What are the main cell movements during Xenopus gastrulation, and how is the anterior-posterior axis established?

• What is gastrulation driven by and where does it begin?

• Describe the 3 main movements by which gastrulation occurs?

  • 1: Involution

  • 2: Convergent Extension

  • 3: Epiboly

• So how is the A-P axis established?

Gastrulation is driven by coordinated cell movements. It begins at the dorsal lip of the blastopore, formed by the Organiser.

1. Involution: Sheets of cells (mesoderm and endoderm) move from the exterior into the interior of the embryo through the blastopore lip.
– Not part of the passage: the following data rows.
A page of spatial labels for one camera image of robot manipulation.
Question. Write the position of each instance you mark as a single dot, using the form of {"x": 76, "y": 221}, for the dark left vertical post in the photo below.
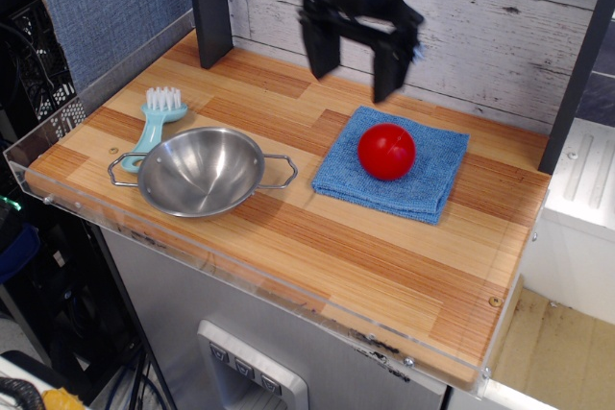
{"x": 213, "y": 30}

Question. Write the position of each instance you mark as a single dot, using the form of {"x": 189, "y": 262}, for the steel toy appliance cabinet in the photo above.
{"x": 171, "y": 299}

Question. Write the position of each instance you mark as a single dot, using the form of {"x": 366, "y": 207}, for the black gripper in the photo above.
{"x": 324, "y": 22}

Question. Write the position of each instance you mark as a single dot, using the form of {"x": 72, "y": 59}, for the blue folded cloth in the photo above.
{"x": 420, "y": 195}

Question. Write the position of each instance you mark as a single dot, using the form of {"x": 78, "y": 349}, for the white grooved sink unit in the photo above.
{"x": 570, "y": 254}

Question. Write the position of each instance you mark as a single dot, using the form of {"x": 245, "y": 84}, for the clear acrylic table guard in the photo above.
{"x": 398, "y": 286}

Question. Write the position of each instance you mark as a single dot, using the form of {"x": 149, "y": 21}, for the dark vertical post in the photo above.
{"x": 213, "y": 30}
{"x": 588, "y": 53}

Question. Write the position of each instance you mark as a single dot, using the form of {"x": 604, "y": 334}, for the dark right vertical post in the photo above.
{"x": 588, "y": 53}

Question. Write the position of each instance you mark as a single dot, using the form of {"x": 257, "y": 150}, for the black plastic crate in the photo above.
{"x": 35, "y": 78}

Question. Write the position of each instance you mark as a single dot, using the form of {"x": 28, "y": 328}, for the light blue scrub brush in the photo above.
{"x": 162, "y": 105}

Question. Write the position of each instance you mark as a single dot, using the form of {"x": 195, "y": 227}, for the yellow object at corner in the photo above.
{"x": 60, "y": 399}

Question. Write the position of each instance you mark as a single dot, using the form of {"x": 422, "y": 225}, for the red ball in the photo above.
{"x": 386, "y": 151}

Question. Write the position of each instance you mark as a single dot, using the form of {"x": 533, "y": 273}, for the steel bowl with handles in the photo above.
{"x": 202, "y": 172}

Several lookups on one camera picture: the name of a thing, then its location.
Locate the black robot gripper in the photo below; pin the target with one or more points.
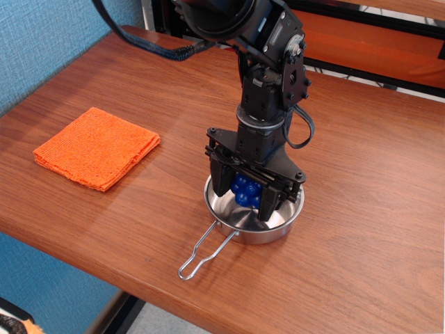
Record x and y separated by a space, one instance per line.
260 154

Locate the blue plastic grape bunch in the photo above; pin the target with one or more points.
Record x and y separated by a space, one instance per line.
247 192

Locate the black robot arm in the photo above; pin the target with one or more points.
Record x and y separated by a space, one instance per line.
270 43

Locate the stainless steel pan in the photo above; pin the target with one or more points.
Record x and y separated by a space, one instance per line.
240 224

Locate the folded orange cloth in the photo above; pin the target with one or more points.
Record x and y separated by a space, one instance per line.
97 149

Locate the orange object bottom left corner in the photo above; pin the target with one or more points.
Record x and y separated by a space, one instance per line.
14 325

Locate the black table leg frame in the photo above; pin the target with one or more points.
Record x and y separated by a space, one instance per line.
118 315

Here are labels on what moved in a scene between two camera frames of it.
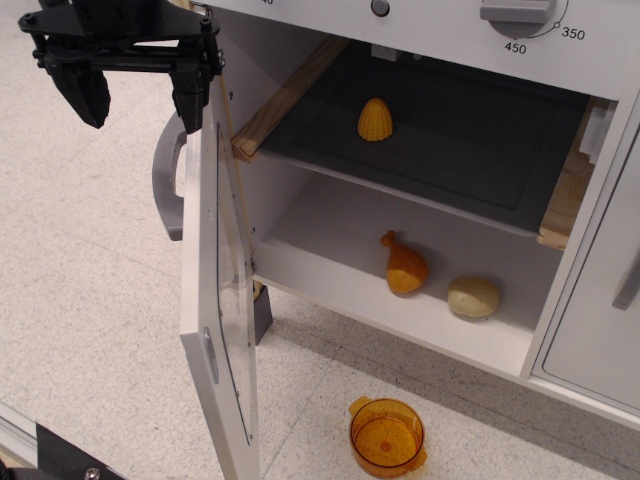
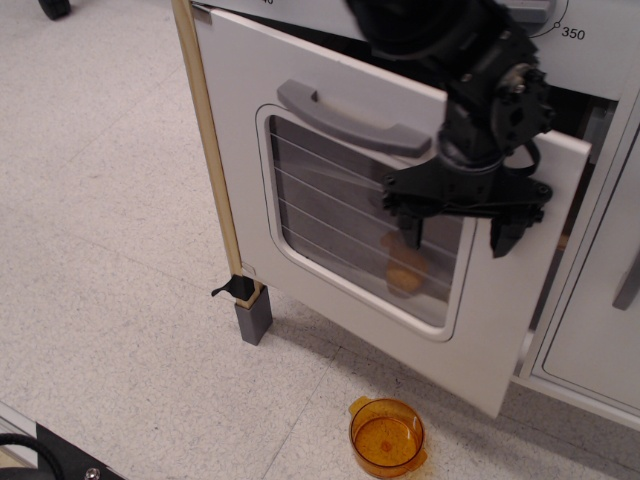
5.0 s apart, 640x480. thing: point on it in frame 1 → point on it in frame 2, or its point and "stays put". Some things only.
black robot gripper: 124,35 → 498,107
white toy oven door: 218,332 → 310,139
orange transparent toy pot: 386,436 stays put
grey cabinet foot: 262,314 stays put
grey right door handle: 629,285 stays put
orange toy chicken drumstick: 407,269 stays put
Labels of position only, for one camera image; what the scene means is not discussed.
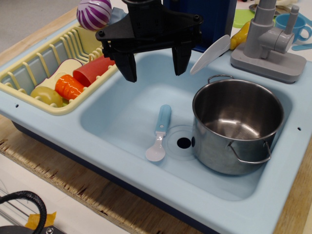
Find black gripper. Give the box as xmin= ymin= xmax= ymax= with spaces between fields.
xmin=96 ymin=0 xmax=203 ymax=82

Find stainless steel pot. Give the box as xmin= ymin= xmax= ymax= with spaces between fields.
xmin=192 ymin=75 xmax=284 ymax=176

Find grey-blue cloth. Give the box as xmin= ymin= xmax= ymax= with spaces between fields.
xmin=107 ymin=7 xmax=128 ymax=25

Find red plastic cup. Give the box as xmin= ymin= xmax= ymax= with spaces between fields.
xmin=73 ymin=57 xmax=115 ymax=87

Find purple striped toy onion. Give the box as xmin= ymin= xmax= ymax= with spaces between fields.
xmin=76 ymin=0 xmax=112 ymax=31

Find light blue toy sink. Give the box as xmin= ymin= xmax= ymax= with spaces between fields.
xmin=0 ymin=19 xmax=312 ymax=234

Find dark blue box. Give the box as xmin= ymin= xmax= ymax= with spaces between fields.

Bottle cells at the dorsal lip initiate this movement.

2. Convergent extension: Cells of the dorsal mesoderm (Organiser region) intercalate mediolaterally, causing the tissue to converge (narrow) and extend (lengthen) along the A-P axis. This elongates the notochord and forms the primary A-P axis.

3. Epiboly: Ectoderm cells spread to cover the entire surface of the embryo. The archenteron (primitive gut) forms, replacing the blastocoel.

Convergent extension is when a tissue narrows along one axis and extends along another. It begins at one end, defining the posterior (blastopore), and then moves anteriorly.

The Organiser drives the tissue movements that create the A-P axis during gastrulation through its differentiation & convergent extension.

Describe the key events of Xenopus gastrulation and the resulting germ layer arrangement after. (5)

1. Gastrulation begins as bottle cells initiate involution, where a sheet of cells moves inward into the interior of the gastrula through the dorsal lip of the blastopore. This is indicated by the spreading of mesoderm cells. Mesoderm cells at different A-P and D-V positions become prechordal mesoderm, notochord, paraxial mesoderm (somitic), intermediate mesoderm, and lateral plate mesoderm.

2. Simultaneously, ectoderm cells spread around the embryo's surface via epiboly.

3. As gastrulation progresses, the blastocoel shrinks, and a new cavity, the archenteron (the future gut), forms and is completely lined by endoderm.

4. A 2nd population of bottle cells forms the ventral lip of the blastopore , where more mesoderm involutes (producing some of the reproductive tissues of the embryo) as epiboly has pushed it towards the dorsal lip.

5. Finally, the embryo is organized into 3 distinct germ layers: the ectoderm externally surrounds the embryo, the endoderm lines the future gut (archenteron), and the mesoderm is positioned in between the ectoderm and endoderm.

How does early human embryonic development (e.g., 12-day old embryo) compare to early Xenopus development in terms of establishing basic layers?

By 12 days, the embryo has implanted into the uterine wall.

The implanted human embryo has formed a bilaminar disc consisting of a top epiblast layer and a bottom hypoblast layer.

This is analogous to the animal (epiblast) and vegetal (hypoblast) hemispheres of an early Xenopus embryo.

The epiblast will give rise to all 3 germ layers of the embryo proper (ectoderm, mesoderm, endoderm) during gastrulation, similar to how the animal hemisphere cells in Xenopus differentiate.

The blastopore lip in Xenopus is analogous to the primitive streak in mammals and birds, which is the site of gastrulation.

Summarize the key steps in Xenopus germ layer formation and early patterning.

1. Egg Polarisation: Vegetal hemisphere contains maternal determinants (e.g., VegT mRNA).

2. Nodal Induction: VegT activates Nodal-related (Xnr) genes in vegetal cells.

3. Mesoderm Induction: Nodal proteins diffuse, inducing overlying equatorial cells to become mesoderm.

4. Dorsal Axis Formation: Fertilisation breaks symmetry; cortical rotation relocates Wnt components, forming the Nieuwkoop Centre dorsally.

5. Organiser Induction: Combined VegT and β-catenin (from Wnt signaling) create a Nodal gradient; highest Nodal in Nieuwkoop Centre induces the Spemann-Mangold Organiser.

6. Mesodermal Fates: Different Nodal thresholds specify different mesodermal fates (e.g., Organiser vs. ventral mesoderm).

7. Organiser Gene Expression: Specific transcription factors (e.g., Goosecoid) are activated in the Organiser by combined Nodal and Wnt/β-catenin pathways.

8. Gastrulation: The Organiser drives cell movements (convergent extension, involution) establishing the A-P axis. These mechanisms are highly conserved in vertebrates.